[1.]

25.6K 1.5K 185
                                        


🏠 : Dorm NCT 127

Terdapat seorang namja yang sedang mondar-mandir di dalam kamar. Dia sedang bingung. Tidak tau apa yang harus dia lakukan. Jalan ke kanan dan ke kiri serta dengusan nafas keras. Matanya melirik jam yang ada di dinding kamarnya untuk memastikan sesuatu.

"Apa yang harus aku lakukan? Aduhh"

Tok tok tok!

"Haechan?? Waktunya makan siang! Semua sudah kumpul di meja makan!" Teriak seorang namja juga dari luar.

"Iya Taeyong hyung! Aku segera keluar!!" Jawab namja yang di teriaki.

"Cepat yaa"

Tidak terdengar lagi suara dari luar. Namja yang di teriaki-diketahui bernama Haechan-itu bingung. Ingin keluar tapi takut. Tapi dia juga lapar.

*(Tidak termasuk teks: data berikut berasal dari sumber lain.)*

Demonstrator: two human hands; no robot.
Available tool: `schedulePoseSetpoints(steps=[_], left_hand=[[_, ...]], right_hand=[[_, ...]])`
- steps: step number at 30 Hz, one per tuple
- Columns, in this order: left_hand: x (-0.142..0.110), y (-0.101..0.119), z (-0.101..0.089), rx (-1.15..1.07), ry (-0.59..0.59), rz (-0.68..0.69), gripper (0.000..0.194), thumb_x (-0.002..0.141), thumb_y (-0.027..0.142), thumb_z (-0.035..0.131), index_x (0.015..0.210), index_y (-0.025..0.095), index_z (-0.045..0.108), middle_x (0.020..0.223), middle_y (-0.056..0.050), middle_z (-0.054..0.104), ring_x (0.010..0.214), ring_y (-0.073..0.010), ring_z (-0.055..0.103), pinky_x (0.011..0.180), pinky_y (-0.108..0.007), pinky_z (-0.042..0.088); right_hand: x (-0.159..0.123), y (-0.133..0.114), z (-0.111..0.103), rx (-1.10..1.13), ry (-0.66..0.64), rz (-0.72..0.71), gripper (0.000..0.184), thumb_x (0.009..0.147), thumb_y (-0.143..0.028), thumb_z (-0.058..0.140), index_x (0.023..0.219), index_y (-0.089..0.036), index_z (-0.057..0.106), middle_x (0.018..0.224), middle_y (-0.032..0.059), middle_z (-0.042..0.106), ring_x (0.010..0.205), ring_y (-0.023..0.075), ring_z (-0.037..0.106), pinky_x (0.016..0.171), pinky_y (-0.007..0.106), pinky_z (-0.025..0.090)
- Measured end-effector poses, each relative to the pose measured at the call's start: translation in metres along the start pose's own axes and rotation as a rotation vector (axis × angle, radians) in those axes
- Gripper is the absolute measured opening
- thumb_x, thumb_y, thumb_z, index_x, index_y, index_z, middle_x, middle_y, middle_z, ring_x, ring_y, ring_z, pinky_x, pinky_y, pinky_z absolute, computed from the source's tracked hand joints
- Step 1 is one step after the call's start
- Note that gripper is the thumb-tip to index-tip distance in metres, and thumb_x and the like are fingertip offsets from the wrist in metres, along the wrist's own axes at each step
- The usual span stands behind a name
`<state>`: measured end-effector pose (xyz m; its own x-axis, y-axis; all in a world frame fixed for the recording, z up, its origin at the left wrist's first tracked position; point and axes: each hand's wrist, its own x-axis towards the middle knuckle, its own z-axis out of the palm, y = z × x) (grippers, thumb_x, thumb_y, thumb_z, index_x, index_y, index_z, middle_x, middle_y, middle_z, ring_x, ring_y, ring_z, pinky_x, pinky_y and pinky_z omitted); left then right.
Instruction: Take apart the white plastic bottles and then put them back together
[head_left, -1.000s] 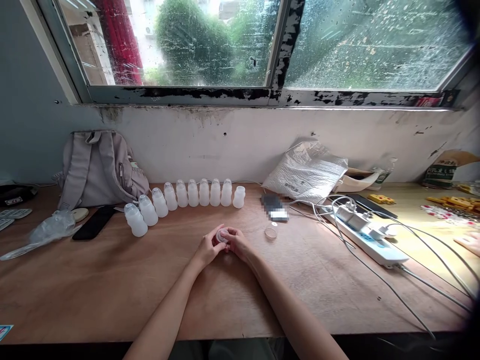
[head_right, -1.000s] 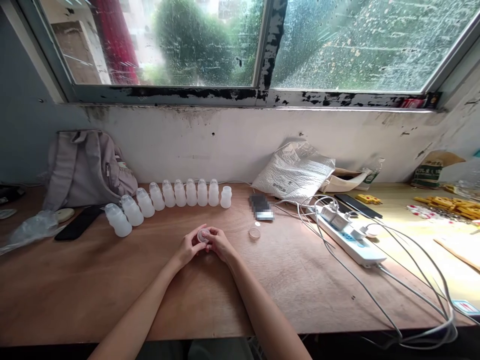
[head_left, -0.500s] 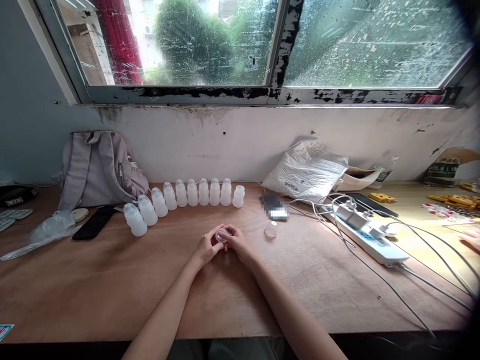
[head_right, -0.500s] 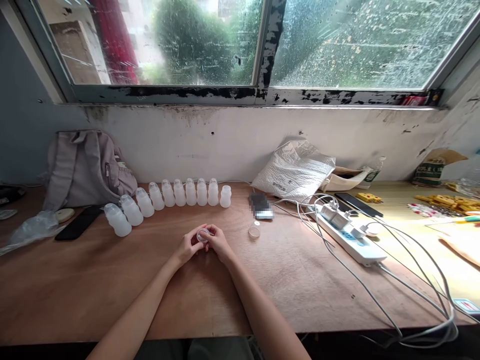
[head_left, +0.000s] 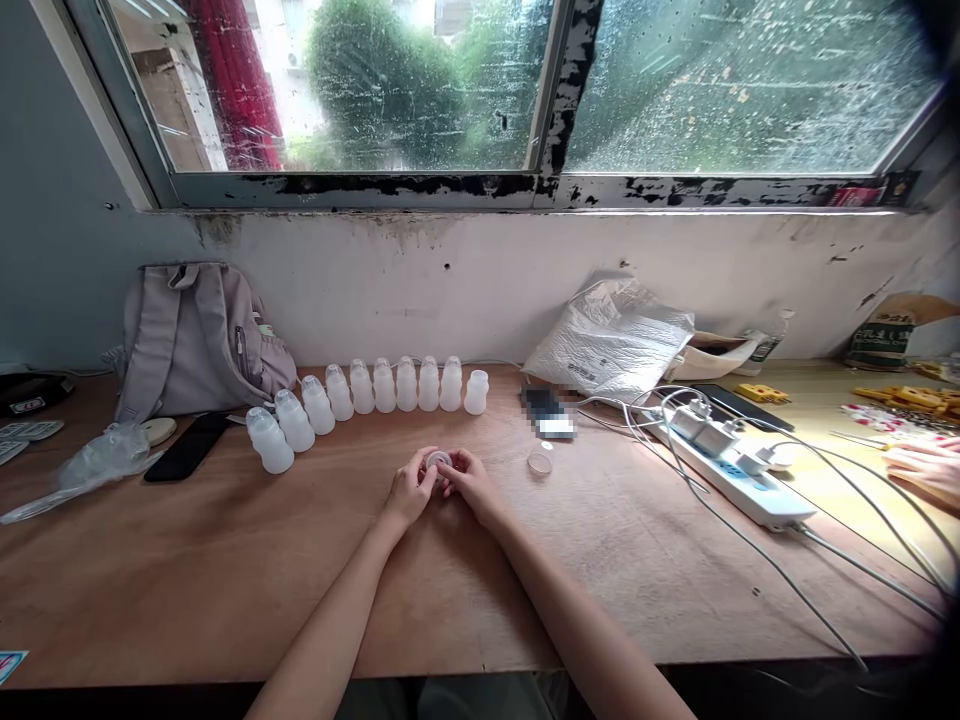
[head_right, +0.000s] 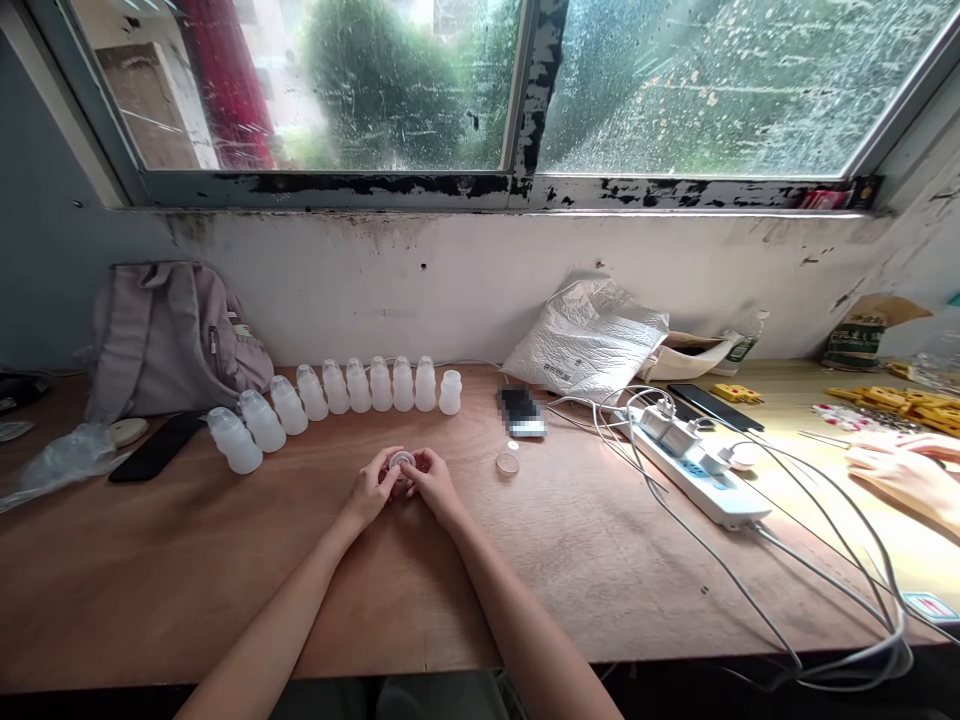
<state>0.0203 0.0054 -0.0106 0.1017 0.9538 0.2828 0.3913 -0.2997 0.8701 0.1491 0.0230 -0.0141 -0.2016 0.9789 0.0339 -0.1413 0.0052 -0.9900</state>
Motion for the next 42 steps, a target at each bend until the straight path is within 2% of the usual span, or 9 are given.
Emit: schedulePoseSetpoints(steps=[3, 8, 12, 17, 24, 32, 38, 42], left_hand=[[-0.002, 0.003, 0.0, 0.094, 0.003, 0.071, 0.027, 0.079, 0.027, 0.042, 0.102, 0.02, 0.052, 0.079, -0.002, 0.063, 0.062, -0.0135, 0.057, 0.064, -0.025, 0.044], [-0.006, 0.008, -0.002, 0.171, -0.06, 0.138, 0.027, 0.079, 0.023, 0.041, 0.104, 0.021, 0.048, 0.081, -0.002, 0.062, 0.067, -0.0136, 0.057, 0.065, -0.024, 0.043], [-0.008, 0.01, -0.003, 0.232, -0.085, 0.149, 0.027, 0.077, 0.019, 0.04, 0.103, 0.021, 0.046, 0.079, -0.001, 0.061, 0.068, -0.0136, 0.057, 0.064, -0.023, 0.042], [-0.009, 0.009, -0.001, 0.243, -0.058, 0.163, 0.028, 0.076, 0.017, 0.042, 0.103, 0.022, 0.046, 0.073, 0.0, 0.06, 0.063, -0.0134, 0.056, 0.062, -0.023, 0.041], [-0.01, 0.008, 0.001, 0.278, -0.061, 0.203, 0.029, 0.076, 0.017, 0.041, 0.104, 0.023, 0.046, 0.071, 0.0, 0.06, 0.061, -0.0141, 0.056, 0.061, -0.023, 0.039], [-0.005, 0.006, 0.006, 0.397, 0.11, 0.066, 0.021, 0.084, 0.024, 0.032, 0.097, 0.024, 0.049, 0.081, -0.002, 0.064, 0.071, -0.0167, 0.06, 0.063, -0.024, 0.039], [-0.003, 0.002, 0.004, 0.464, 0.082, 0.052, 0.019, 0.083, 0.025, 0.036, 0.095, 0.024, 0.051, 0.078, -0.002, 0.064, 0.069, -0.0173, 0.06, 0.061, -0.024, 0.04], [-0.002, 0.002, 0.005, 0.347, 0.197, 0.04, 0.018, 0.082, 0.027, 0.038, 0.096, 0.025, 0.05, 0.079, -0.002, 0.064, 0.068, -0.0171, 0.061, 0.061, -0.024, 0.041]], right_hand=[[0.0, 0.001, 0.002, -0.088, 0.051, -0.02, 0.025, 0.063, -0.034, 0.061, 0.072, -0.018, 0.045, 0.057, -0.0046, 0.053, 0.041, 0.0084, 0.047, 0.036, 0.021, 0.04], [0.0, 0.002, -0.001, -0.225, 0.078, -0.021, 0.019, 0.064, -0.031, 0.056, 0.068, -0.019, 0.041, 0.047, -0.0073, 0.046, 0.036, 0.0074, 0.041, 0.031, 0.019, 0.033], [-0.001, 0.002, -0.003, -0.287, 0.096, -0.054, 0.019, 0.063, -0.03, 0.055, 0.064, -0.02, 0.04, 0.049, -0.007, 0.046, 0.037, 0.0069, 0.038, 0.034, 0.019, 0.031], [0.001, 0.002, -0.003, -0.352, 0.156, -0.091, 0.016, 0.06, -0.029, 0.055, 0.061, -0.019, 0.042, 0.05, -0.0061, 0.046, 0.043, 0.0082, 0.04, 0.039, 0.02, 0.031], [0.004, 0.005, -0.004, -0.335, 0.174, -0.099, 0.016, 0.057, -0.026, 0.055, 0.06, -0.02, 0.04, 0.05, -0.0074, 0.042, 0.043, 0.0074, 0.038, 0.039, 0.019, 0.03], [0.001, 0.003, 0.007, -0.108, 0.057, -0.087, 0.02, 0.065, -0.034, 0.053, 0.068, -0.021, 0.039, 0.056, -0.0073, 0.046, 0.035, 0.0059, 0.038, 0.03, 0.019, 0.031], [-0.002, 0.001, 0.006, -0.193, 0.109, -0.125, 0.015, 0.066, -0.031, 0.053, 0.067, -0.02, 0.043, 0.052, -0.006, 0.047, 0.036, 0.008, 0.043, 0.031, 0.021, 0.036], [-0.002, 0.0, 0.003, -0.143, 0.065, -0.157, 0.02, 0.067, -0.033, 0.056, 0.078, -0.02, 0.047, 0.066, -0.0025, 0.052, 0.045, 0.0089, 0.048, 0.035, 0.02, 0.039]])
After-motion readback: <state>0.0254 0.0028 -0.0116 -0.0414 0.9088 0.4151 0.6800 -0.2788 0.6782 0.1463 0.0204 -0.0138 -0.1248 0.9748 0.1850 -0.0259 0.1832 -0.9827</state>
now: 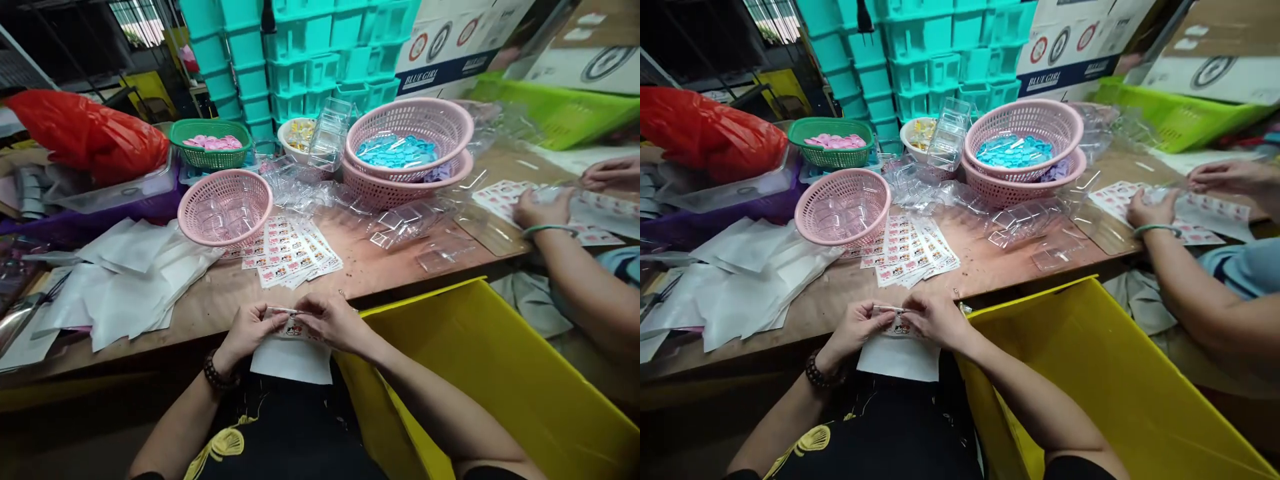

"Ah masa bodo. Kalo mereka 'berbuat' lagi aku tinggal teriak" Ucapnya sambil membuka pintu.

Sesampainya di ruang makan, sudah kumpul delapan orang di masing-masing kursi; yang kini menatap kedatangan Haechan.

Tapi ada yang ganjil disini. Dan inilah yang Haechan takuti. Bukan. Bukan karena Haechan melihat hantu. Justru Haechan takut pada manusia yang ada dihadapan dia. Manusia-manusia ini menatapnya dengan pandangan seperti hewan ganas yang melihat mangsanya.

Bak serigala dan domba.

Kalau cerita aslinya seekor serigala dan sekumpulan domba, maka ini sebaliknya. Ini sekumpulan serigala dan seekor domba. Haechan ingin mati saja rasanya. Dia terasa terkepung dan badannya menciut.

"Haechannie ayo sini duduk. Kenapa bengong?" Tanya Doyoung.

"Ah? Iya baiklah."

Haechan pun duduk diantara Doyoung dan Winwin. Karena memang suruhan Doyoung lah agar Haechan selalu dan terus duduk di sampingnya. Menurutnya itu akan 'aman'. Haechan sih merasa bersyukur setidaknya dia punya penyelamat.

"Channie, ini makan yang banyak~ agar kau makin gemuk dan 'enak' oke?" Kata Jaehyun sambil memberikan sepotong ayam pada Haechan. Jangan lupakan senyum maut yang seperti permanen itu.

Haechan udah merinding aja dari tadi.

"Jae! Jangan ganggu maknae kita. Biarkan dia makan dengan tenang. Kau tidak liat itu? Badannya geter-geter karena kamu." Perintah sang Kepala Desa- salah, maksudnya Kepala Dorm di sini. Siapa lagi kalau bukan Taeil.

"Hehe mianhae baby"

Sial, pertahanannya hampir runtuh. Tapi Haechan harus menahannya. Menahan untuk tidak berteriak. Tunggu sampai mereka baru 'menyentuh'.

"Haechan, kau makan sangat belepotan. Sini aku bersihkan mulutmu"

Yuta, yang tidak terlalu jauh meraih bibir Haechan menggunakan tangannya. Beralasan mulutnya kotor. Padahal hanya bumbu tak kasat mata yang berupa garam di bibir Haechan. Ibu jarinya menyentuh bibir Haechan dan mengelapnya sangat pelan dan lembut. Haechan hanya memasang muka blank ketika Yuta menyentuh bibirnya. Setelah selesai, Yuta pun mengemut ibu jarinya. Terlihat, sangat menikmati?

"Hyung!!!"

Oke, sekarang saatnya Haechan berteriak. Dia tidak kuat lagi.

"Yuta kau curang!" Kata Johnny tiba-tiba tak terima dengan apa yang Yuta lakukan.

"Yak! Yuta hyung mencuri start padahal aku sedang menahannya dan memilih cara lain!" Teriak Jaehyun pun tak kalah kesal.

Setelah teriak, pikir Haechan semua akan berakhir. Tapi tidak juga. Sekarang Haechan cuman bisa menunduk dengan muka yang memerah menahan malu. Tidak kuat dengan apa yang hyungnya lakukan padanya.